Among the drugs that are known to interact with barium, the barbiturates sodium pentobarbital and
phenobarbital, were found to have an increased depressive effect on the hearts of rats exposed to barium
(Kopp et al. 1985; Perry et al. 1983, 1989). This hypersensitivity of the cardiovascular system to
anesthesia was not observed in similarly treated animals that were anesthetized with xylazine plus
ketamine. Results of the study indicated that the hypersensitivity was specific to the barbiturates and not
a generalized effect of anesthesia (Kopp et al. 1985).
Other medically prescribed drugs interact with barium. Experiments with mice indicated that atropine
significantly antagonized antinociception and death induced by intracerebroventricular injection of
barium chloride (Segreti et al. 1979; Welch et al. 1983). These same studies also found that naloxone, a
narcotic antagonist, inhibited the lethal toxicity of barium (Segreti et al. 1979; Welch et al. 1983).

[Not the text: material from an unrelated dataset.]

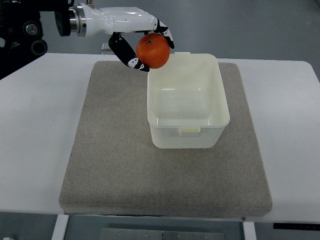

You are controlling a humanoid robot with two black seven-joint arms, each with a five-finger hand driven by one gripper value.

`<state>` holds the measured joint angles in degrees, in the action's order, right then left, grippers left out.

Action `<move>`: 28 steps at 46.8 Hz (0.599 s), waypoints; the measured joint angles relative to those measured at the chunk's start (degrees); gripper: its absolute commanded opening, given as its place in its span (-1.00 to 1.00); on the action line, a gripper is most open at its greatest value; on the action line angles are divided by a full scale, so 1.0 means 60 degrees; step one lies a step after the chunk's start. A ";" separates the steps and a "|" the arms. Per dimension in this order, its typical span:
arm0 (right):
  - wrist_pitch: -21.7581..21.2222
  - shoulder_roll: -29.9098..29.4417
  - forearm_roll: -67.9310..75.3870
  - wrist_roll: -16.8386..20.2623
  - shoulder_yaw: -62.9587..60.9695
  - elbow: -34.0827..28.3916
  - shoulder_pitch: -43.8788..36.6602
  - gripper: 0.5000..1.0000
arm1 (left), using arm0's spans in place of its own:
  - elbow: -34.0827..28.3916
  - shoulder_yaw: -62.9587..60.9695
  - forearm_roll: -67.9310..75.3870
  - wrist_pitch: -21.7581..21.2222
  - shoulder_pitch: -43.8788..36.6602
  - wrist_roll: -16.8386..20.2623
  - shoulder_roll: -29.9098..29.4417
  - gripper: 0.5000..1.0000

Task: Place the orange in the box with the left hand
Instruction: 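Lift the tangerine with the left hand and carry it over the white box, then lower the tangerine into the box and open the left hand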

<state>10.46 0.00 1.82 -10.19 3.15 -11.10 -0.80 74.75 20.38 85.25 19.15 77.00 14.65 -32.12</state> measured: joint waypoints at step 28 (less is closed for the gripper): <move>0.0000 0.0000 0.0001 0.0001 0.0002 -0.0005 0.0002 0.70 | -0.1843 -0.0467 0.2192 -0.0014 -0.0188 -0.0701 0.2831 0.12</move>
<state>10.46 0.00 1.83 -10.19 3.17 -11.13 -0.79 63.69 17.58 98.40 19.06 75.87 10.44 -15.13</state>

Propranolol had no effect on barium-induced paralysis in rats (Schott and McArdle 1974). Verapamil
rapidly abolished cardiac dysrhythmias in rabbits injected with barium chloride (Mattila et al. 1986). In
the same study, pretreatment with the tricyclic antidepressant, doxepin, was found to offer some
protection against barium-induced dysrhythmias (Mattila et al. 1986). Ouabain, which is an inhibitor of
Na
+
-K
+
ATPase, while not widely prescribed, has been shown to rapidly reverse the paralyzing effects of
barium. It has been hypothesized that ouabain works by reducing barium-induced hypokalemia by
allowing some intracellular potassium to escape. However, this hypothesis has not yet been proved or
disproved because of the complexity of the mechanism involved (Schott and McArdle 1974).
Other substances can affect barium pharmacokinetics. One study showed that sodium alginate could
reduce retention of orally administered barium, possibly by inhibiting absorption in the gut (Sutton et al.

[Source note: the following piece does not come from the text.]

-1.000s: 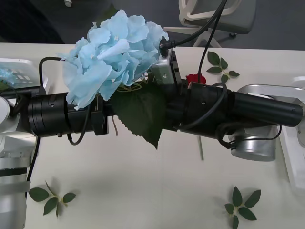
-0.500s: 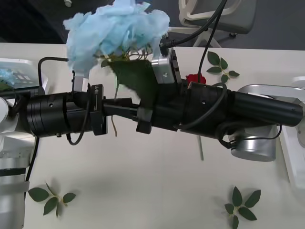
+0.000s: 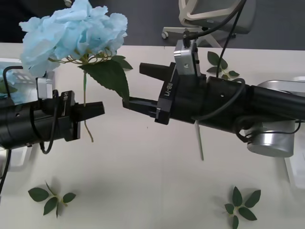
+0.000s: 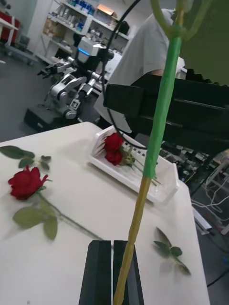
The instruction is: Put the red flowers into the right box and the blue flowers into the left box
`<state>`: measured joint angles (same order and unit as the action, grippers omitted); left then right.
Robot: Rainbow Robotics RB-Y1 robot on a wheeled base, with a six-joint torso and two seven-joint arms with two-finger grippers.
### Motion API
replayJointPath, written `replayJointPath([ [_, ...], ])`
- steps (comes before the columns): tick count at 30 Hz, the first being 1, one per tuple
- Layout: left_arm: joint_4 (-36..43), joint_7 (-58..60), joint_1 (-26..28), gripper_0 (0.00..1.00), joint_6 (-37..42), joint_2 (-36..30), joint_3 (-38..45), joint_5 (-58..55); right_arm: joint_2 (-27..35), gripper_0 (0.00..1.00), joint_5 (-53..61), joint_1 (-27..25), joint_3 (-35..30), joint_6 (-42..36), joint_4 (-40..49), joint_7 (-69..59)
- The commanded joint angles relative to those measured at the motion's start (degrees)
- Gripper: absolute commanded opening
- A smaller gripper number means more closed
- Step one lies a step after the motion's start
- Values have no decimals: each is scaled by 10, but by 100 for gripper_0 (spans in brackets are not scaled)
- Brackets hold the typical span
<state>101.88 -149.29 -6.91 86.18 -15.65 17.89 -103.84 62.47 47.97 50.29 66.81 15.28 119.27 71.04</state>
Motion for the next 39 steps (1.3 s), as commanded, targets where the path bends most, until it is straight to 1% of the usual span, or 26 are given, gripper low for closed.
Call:
replayJointPath([
  [1,44,-26,37,0,-3,-25,39,-4,35,92,12,-48,-57,-4,21,-23],
  [5,65,4,68,0,-10,-35,80,-3,57,92,42,-125,-164,-117,65,-35],
  [6,80,16,84,0,-22,-43,94,-2,64,92,62,-161,-214,-171,86,-37],
  [7,86,22,91,0,-29,-46,100,0,66,92,71,-176,-236,-195,95,-39],
  [8,97,33,104,0,-40,-51,110,1,70,92,86,-202,-280,-240,111,-42],
  [10,116,54,123,0,-54,-62,128,1,71,92,107,-240,-342,-306,134,-49],
  [11,121,60,128,0,-59,-64,134,1,73,92,114,-251,-360,-321,139,-56],
  [12,131,73,139,0,-66,-69,146,1,77,92,122,-266,-389,-351,150,-74],
  [13,140,83,150,0,-74,-72,159,1,78,92,125,-277,-411,-379,161,-93],
  [15,151,97,165,0,-85,-76,179,1,78,92,127,-284,-434,-418,175,-129],
  [17,158,106,178,0,-95,-81,198,3,79,92,127,-284,-452,-457,187,-177],
  [19,163,110,194,0,-108,-87,223,15,78,92,110,-280,-476,-523,204,-252],
  [22,163,115,209,0,-129,-94,253,37,71,92,85,-256,-484,-622,225,-351],
  [23,163,117,210,0,-132,-96,261,42,70,92,84,-248,-484,-641,229,-369],
  [26,163,147,216,0,-154,-103,292,82,51,92,85,-204,-484,-751,243,-452],
  [30,163,197,216,0,-180,-112,319,145,18,92,72,-168,-478,-845,244,-519],
  [33,163,226,215,0,-199,-122,326,196,10,92,42,-133,-440,-886,236,-571],
  [36,163,255,214,0,-225,-130,326,252,7,93,6,-97,-382,-892,210,-617],
  [39,157,284,206,0,-246,-134,325,310,-5,92,-24,-63,-327,-895,166,-631],
])
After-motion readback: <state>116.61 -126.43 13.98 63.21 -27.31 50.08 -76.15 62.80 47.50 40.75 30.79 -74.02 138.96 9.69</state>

1972). This could be useful in treating cases of acute barium ingestion. Lysine and lactose increase
absorption of barium and could increase the toxic effects of oral exposure (Lengemann 1959).

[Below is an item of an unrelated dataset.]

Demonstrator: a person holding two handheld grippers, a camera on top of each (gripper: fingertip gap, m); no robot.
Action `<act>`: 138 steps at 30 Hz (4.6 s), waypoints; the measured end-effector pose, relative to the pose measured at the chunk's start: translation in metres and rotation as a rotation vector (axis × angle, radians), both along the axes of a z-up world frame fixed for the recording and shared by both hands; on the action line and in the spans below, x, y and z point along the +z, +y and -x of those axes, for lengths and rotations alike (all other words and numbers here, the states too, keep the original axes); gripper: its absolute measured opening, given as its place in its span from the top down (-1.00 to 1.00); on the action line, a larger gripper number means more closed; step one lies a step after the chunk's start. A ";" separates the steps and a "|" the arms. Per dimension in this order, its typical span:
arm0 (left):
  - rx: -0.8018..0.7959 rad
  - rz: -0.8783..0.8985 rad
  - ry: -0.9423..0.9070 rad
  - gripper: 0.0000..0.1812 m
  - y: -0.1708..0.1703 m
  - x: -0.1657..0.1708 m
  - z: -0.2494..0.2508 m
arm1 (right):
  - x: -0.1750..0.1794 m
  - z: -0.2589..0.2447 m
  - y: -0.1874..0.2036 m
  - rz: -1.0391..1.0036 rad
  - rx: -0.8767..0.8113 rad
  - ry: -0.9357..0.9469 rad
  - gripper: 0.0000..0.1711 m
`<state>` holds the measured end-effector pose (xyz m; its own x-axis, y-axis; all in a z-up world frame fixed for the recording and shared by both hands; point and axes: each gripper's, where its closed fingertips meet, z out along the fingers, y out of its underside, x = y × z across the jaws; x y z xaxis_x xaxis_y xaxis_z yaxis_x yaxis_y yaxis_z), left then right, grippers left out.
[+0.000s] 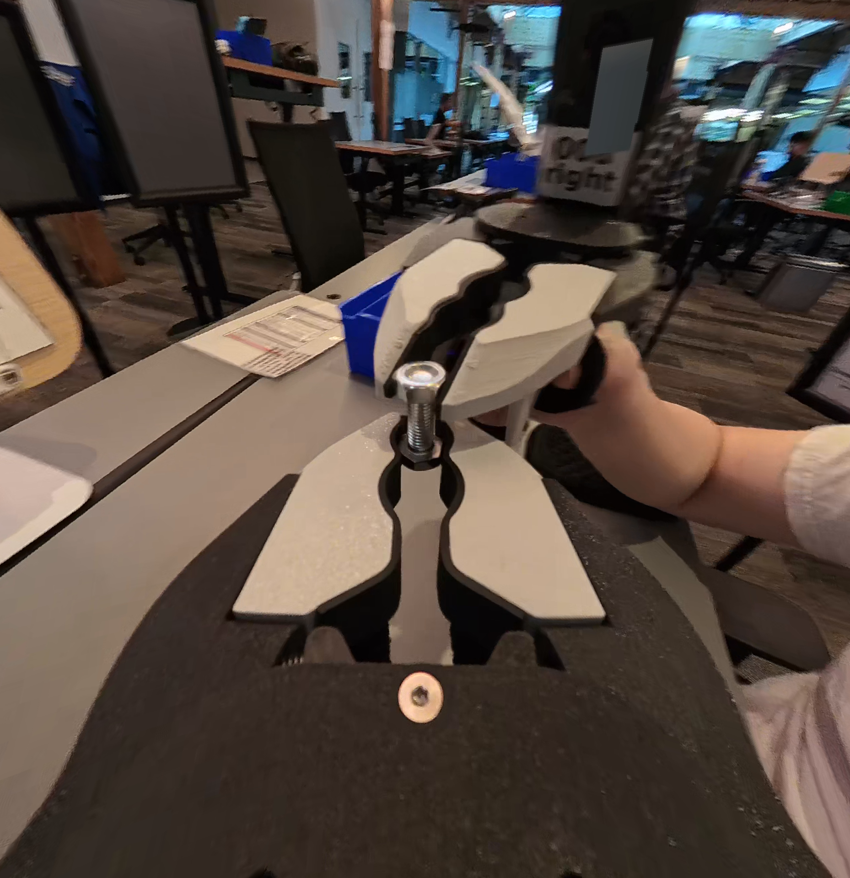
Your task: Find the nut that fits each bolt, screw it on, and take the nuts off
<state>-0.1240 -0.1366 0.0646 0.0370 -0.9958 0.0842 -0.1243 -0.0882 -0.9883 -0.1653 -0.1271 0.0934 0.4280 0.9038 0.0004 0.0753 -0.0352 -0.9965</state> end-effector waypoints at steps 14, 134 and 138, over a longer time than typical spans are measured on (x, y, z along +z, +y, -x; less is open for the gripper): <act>-0.841 0.290 -0.084 0.89 -0.124 0.016 0.019 | 0.012 0.001 -0.103 0.049 0.910 0.275 0.84; 0.232 -0.023 -0.100 0.89 0.034 0.005 0.011 | 0.026 -0.018 0.009 -0.152 -0.275 0.130 0.52; 0.298 -0.072 -0.067 0.89 0.036 -0.003 0.008 | 0.013 -0.013 0.018 -0.115 -0.365 0.134 0.56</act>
<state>-0.1320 -0.1001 0.0617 0.3245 -0.9455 0.0260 -0.0378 -0.0404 -0.9985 -0.1525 -0.1087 0.1065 0.7239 0.6897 0.0147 -0.0528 0.0767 -0.9957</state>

A human study involving one adult female was performed by applying barium chloride, alone and in
combination, with dimethyl sulfoxide to the cervical epithelium. Dimethyl sulfoxide significantly
enhanced the ability of barium chloride to induce dysplasia with unusual cell formation in the cervical
epithelium (Ayre 1966). The significance of this is difficult to determine since there was only one
subject, there were no controls, and few details of the experiment were provided.